Fewer Republicans are predicting upward price movements as a result of the tariffs than Democrats, but people from both parties agree on the overall upward price pressures.

Eighty-two percent of Republicans and 92 percent of Democrats are predicting higher prices.

Republicans and Democrats are split on the revenue effects, with 77 percent of Republicans seeing long-term revenue gains from the tariffs and 93 percent of Democrats predicting long-term revenue losses.

They’re also split on whether the tariffs will contribute to more manufacturing jobs in the U.S., one of President Trump’s stated goals for the tariffs.

Eighty-five percent of Republicans think there will be more manufacturing jobs created, while 79 percent of Democrats think there won’t be, according to the survey, which was conducted April 2-15/

Most economists and many business groups have been warning of inflationary effects from Trump's new import taxes.
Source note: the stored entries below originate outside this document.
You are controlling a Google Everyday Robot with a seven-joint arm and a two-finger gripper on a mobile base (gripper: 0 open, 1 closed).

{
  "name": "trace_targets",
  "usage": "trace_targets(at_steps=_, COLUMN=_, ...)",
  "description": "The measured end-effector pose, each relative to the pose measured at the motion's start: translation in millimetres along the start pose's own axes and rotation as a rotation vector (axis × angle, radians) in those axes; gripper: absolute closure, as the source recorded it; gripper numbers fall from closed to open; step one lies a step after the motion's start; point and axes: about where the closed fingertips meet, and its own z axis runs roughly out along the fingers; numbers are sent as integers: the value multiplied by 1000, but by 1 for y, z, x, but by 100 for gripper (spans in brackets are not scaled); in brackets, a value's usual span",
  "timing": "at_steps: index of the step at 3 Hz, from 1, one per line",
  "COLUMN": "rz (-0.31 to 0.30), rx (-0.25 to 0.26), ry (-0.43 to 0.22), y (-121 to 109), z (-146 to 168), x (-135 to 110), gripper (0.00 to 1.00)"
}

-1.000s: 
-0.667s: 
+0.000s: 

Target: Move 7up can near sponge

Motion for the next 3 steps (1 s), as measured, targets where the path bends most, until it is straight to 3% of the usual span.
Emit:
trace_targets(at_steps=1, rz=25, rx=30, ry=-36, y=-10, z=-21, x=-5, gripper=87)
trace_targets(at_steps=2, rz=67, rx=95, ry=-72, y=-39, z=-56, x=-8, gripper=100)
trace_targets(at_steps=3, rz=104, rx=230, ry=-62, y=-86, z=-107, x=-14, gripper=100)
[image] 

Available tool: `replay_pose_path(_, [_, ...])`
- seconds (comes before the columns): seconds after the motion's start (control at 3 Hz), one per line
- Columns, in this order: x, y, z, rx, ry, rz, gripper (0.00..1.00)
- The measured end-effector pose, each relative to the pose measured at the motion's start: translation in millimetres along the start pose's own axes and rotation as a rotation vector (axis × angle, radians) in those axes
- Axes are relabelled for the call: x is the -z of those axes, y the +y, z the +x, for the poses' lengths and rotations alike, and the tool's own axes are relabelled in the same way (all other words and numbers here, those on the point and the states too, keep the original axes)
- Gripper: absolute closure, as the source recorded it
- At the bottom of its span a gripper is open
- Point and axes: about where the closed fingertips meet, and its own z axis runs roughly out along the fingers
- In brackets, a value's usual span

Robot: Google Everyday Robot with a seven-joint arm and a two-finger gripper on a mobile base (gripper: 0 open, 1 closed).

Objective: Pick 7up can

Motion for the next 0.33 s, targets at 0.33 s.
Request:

Many companies pulled up orders of foreign goods in advance of the tariffs, and economists say they’ll take about three months to translate into consumer prices. Trump announced a 10 percent general tariff on April 2 and increased tariffs on U.S. trading partner China to 145 percent in the days following.

“Consumers today are buying goods imported before the oppressive burden of trade taxes,” UBS economist Paul Donovan wrote in a Monday commentary. “On average, it will take about three months for pre-tax inventory to be used.”

The overall effective U.S. tariff rate is now about 25 percent, the highest level in more than a century, according to the International Monetary Fund. Trump has also levied targeted tariffs on goods including steel and aluminum, lumber and automobiles.

Federal Reserve Chair Jerome Powell has warned of both higher prices and expectations of higher prices resulting from tariffs.

Economic effects of the tariffs “will include higher inflation,” Powell said in April. “Measures of near-term inflation expectations have moved up significantly, with survey participants pointing to tariffs.”

Inflation was a top issue in the 2024 election after price increases hit 40-year highs in the aftermath of the pandemic.

A pledge to bring down prices figured repeatedly in Trump’s campaign for the White House.

“We will end inflation and make America affordable again, to bring down the prices of all goods,” Trump said at a rally in Montana in August of last year.

“Prices will come down. You just watch: They’ll come down, and they’ll come down fast, not only with insurance, with everything,” he said at a rally in North Carolina in the same month.

Inflation came down in February and March after rising through the fourth quarter of last year. Prices fell to a 2.4 percent annual increase in March after hitting a recent peak of 3 percent in January.